Low food intake is still the main cause of undernutrition among children under 5 years in developing countries, particularly those living in rural areas. The prevalences of stunting and underweight in rural areas are 38.1% and 21.7%, respectively, which are higher than those in urban areas (26.4% and 15.3%, respectively)5). Most of developing countries with children suffering undernutrition have enacted programs to overcome this problem6). In the context of Indonesia, programs such as Posyandu have been implemented across Indonesia by the government. To overcome the nutritional problems of young children, Posyandu provides anthropometrical observation, basic medical treatment, and, sometimes, additional CF and health education. However, current data show that a high rate of children are consuming macronutrients and micronutrients below the recommended dietary allowances; this tendency is worse in children in rural areas than in urban areas5,7). In addition, accessibility to food, the affordability of food, and the family's lack of knowledge/skill in preparing food could also be problems for families living in rural areas8).
A local approach to improving the nutritional status of children is needed. The World Health Organization (WHO)/United Nations Children's Fund Global Strategy for Infant and Young Child Feeding emphasizes the use of suitable locally available foods. Affordable, available, and locally contextual CF recommendations that take into account cultural diversity and food availability are more likely to result in long-term improvements in CF practices than are general recommendations9). In the Indonesian context, an Integrated Health Service Post (Posyandu) has become the central program for improving Maternal and Child Health10). Posyandu is a community-based effort; it must be carried out by, from, and for the community. Thus, community participation is essential for implementing the basic health effort11). In order to improve its function, Posyandu needed to be reformed as a Nursing Feeding Center (NFC) to facilitate localfood-based complementary feeding (LFCF) within the community.
NFCs in the Indonesian context have helped to encourage mothers to breastfeed exclusively and have provided a sufficient quantity and quality of LFCFs to infants and children ages 6–24 months12 based on the socio-economic status of the family8). The program has the potential to increase people's income through the sale of agricultural products and can be used as a tool in education or nutrition counseling 13). Regarding the importance of aspects of cultural and community development activities while providing CF in the local community, this study uses a LFCF program. Therefore, as recommended by WHO, a program of LFCF practices was implemented to be integrated with Posyandu using a nursing approach called “NFC Posyandu Plus.” This study aims to evaluate the effect of the Posyandu Plus program on the nutritional status of children.

Materials and methods

A quasi-experimental design was used to examine the effects of a 9-week Nursing Feeding Center “Posyandu Plus” (NFCPP) pilot project with local-food based complementary feeding (LFCF) intervention for children ages 6–36 months in six rural areas of East Java Province, Indonesia.

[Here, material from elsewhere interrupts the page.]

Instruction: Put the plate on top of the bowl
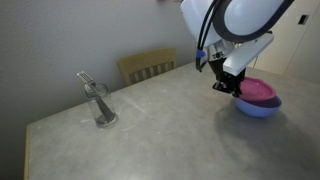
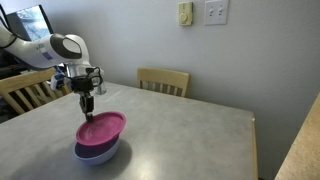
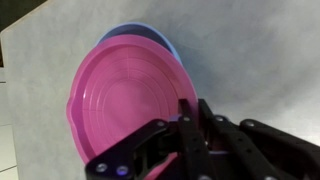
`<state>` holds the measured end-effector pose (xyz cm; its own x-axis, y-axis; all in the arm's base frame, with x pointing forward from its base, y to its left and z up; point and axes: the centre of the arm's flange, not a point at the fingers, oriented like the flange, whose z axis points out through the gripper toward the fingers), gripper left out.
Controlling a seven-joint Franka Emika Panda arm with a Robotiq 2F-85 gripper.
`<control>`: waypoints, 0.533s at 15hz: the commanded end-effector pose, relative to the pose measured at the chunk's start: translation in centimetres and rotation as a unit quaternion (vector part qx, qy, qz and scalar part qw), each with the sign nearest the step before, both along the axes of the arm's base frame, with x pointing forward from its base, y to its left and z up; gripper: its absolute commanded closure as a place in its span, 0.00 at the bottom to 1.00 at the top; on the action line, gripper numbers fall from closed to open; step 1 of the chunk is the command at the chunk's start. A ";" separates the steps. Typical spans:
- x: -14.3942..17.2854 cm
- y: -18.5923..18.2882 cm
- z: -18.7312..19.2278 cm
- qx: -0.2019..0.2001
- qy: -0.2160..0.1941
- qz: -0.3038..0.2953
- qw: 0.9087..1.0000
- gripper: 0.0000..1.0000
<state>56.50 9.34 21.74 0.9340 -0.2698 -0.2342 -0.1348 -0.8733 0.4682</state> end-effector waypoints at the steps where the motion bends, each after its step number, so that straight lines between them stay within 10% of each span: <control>1: -2.0 -0.5 0.5 0.015 -0.006 -0.009 1.000 0.97; 8: -3.9 -0.8 -0.9 0.033 0.004 -0.029 0.999 0.97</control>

A total of 109 children ages 6–36 months participated in the study. The samples were recruited from 6 subdistricts in rural areas with public health centers. The samples were recruited through a flyer distributed by the public health center to the Posyandu in their working areas. The participants were children, ages 6–36 months, and their parents (mothers breastfeeding exclusively) who had been registered in Posyandu in 6 rural areas. Potential samples met with team members in private rooms at the study sites; appointments were made for group cooking sessions. Furthermore, the samples were divided into six groups in each Posyandu Plus for participating in the NFCPP with LFCF intervention located near the parents' homes (Fig. 1).

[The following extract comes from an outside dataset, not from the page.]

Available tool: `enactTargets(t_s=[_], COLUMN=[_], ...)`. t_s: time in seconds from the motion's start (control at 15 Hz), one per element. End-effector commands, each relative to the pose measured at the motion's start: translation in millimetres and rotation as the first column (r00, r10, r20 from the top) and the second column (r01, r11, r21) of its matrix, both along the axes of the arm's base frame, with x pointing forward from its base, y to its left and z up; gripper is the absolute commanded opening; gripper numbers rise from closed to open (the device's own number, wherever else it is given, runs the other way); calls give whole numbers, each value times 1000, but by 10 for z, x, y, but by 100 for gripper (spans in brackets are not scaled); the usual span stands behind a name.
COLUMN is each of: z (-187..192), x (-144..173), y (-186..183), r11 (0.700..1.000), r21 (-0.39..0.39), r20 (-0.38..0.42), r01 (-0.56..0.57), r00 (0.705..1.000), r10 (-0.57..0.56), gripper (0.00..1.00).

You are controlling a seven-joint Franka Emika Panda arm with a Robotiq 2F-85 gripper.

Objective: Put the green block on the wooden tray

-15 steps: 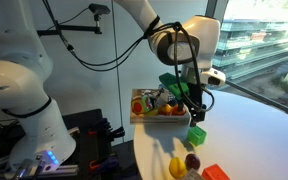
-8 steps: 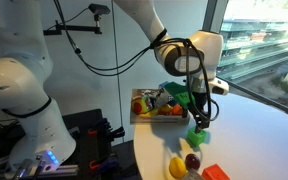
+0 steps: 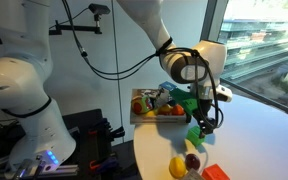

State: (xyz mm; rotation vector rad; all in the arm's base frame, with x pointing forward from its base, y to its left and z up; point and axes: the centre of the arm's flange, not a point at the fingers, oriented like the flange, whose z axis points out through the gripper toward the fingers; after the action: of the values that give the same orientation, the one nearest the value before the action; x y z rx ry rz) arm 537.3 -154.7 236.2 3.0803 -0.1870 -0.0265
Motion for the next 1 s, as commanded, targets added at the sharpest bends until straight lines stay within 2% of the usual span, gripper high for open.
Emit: enactTargets(t_s=[0.0, 0.4, 0.47, 0.53, 0.8, 0.93], z=[-73, -225, -249, -272, -249, -164], x=[121, 126, 123, 116, 91, 78], y=[-52, -50, -49, -49, -43, -37], r11=[1000, 999, 999, 999, 999, 999], r21=[-16, -31, -31, -33, -28, -23], r20=[17, 7, -1, -5, -13, -9], r01=[11, 13, 15, 16, 27, 37], r00=[1000, 1000, 1000, 1000, 1000, 999], r10=[-11, -13, -15, -16, -28, -37], gripper=[100, 100, 75, 75, 40, 31])
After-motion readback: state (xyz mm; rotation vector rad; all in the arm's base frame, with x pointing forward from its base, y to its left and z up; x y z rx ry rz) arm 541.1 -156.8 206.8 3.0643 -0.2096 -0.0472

The LFCF program used the protocols and measures outlined in the Indonesian Ministry of Health's 2006 National Guidelines for Complementary Breastfeeding (in Indonesian: Pedoman Umum Pemberian Makanan Pendamping Air Susu Ibu (MP-ASI) Lokal Tahun 2006)13). The NFC emphasizes the provision of local CF to increase the nutritional status of children ages 6–36 months. LFCF as the application of innovation in Posyandu Plus priorities should meet the following requirements: food ingredients are easy to obtain, easily processed, affordable, acceptable targets with good nutrient contents that meet the nutritional adequacy target, and with quality proteins that can offer a good return of physical growth (Protein Efficiency Ratio/PER greater than or equal to 70% of the quality of casein, equivalent to >1.75); the type of weaning is adjusted to the target age; is free of germs, preservatives, dyes, and poison; and meets social, economic, cultural, and religious values-that is, some local food made from rice, corn, cassava, sweet potatoes, green beans, and potatoes13). LFCF will feature varied recipes for soft, semisolid, and solid foods (Table 1).
The NFCPP program with LFCF was carried out in several planned, coordinated, and focused steps that included 8 weeks of activities divided into 6 groups in the rural areas. The NFCPP activities were outlined in the LFCF program guidebook manual. The manual contains the WHO growth chart standard for children and recipes based on local food as an addition to breast milk. The recipes are arranged based on the selection of foodstuffs, foodstuff calculation, the processing of foodstuffs, how to serve food, and how to feed the children. The book also comes with a logbook chart for monitoring the weight and height of the children.
Each group learned how to detect/identify growth in their children and how to set each day's recipe; every week, family homes were visited to obtain local nutritious groceries to be processed by the family independently and for a team of researchers to assess the supplementary feeding and developmental growth of children at participants' homes (Fig. 1). Each week, the family will receive a schedule of different foods to be processed and given to their children. The LFCF is prepared in accordance with the manual, which contains a several diet variations. The food recipes were varied for the six groups and adjusted for potential local foods; however, every diet contained energy density/density of not less than 0.8 calories per gram and protein of not less than 2 g per hundred calories and no more than 5.5 g per hundred calories; the protein quality was not less than 70% Casein standard energy values Proteins have a range between 10%–18%. The content of fat ranged between 1.5 and 4.5 g per 100 calories, given 4 times a day for 6 weeks (Table 1).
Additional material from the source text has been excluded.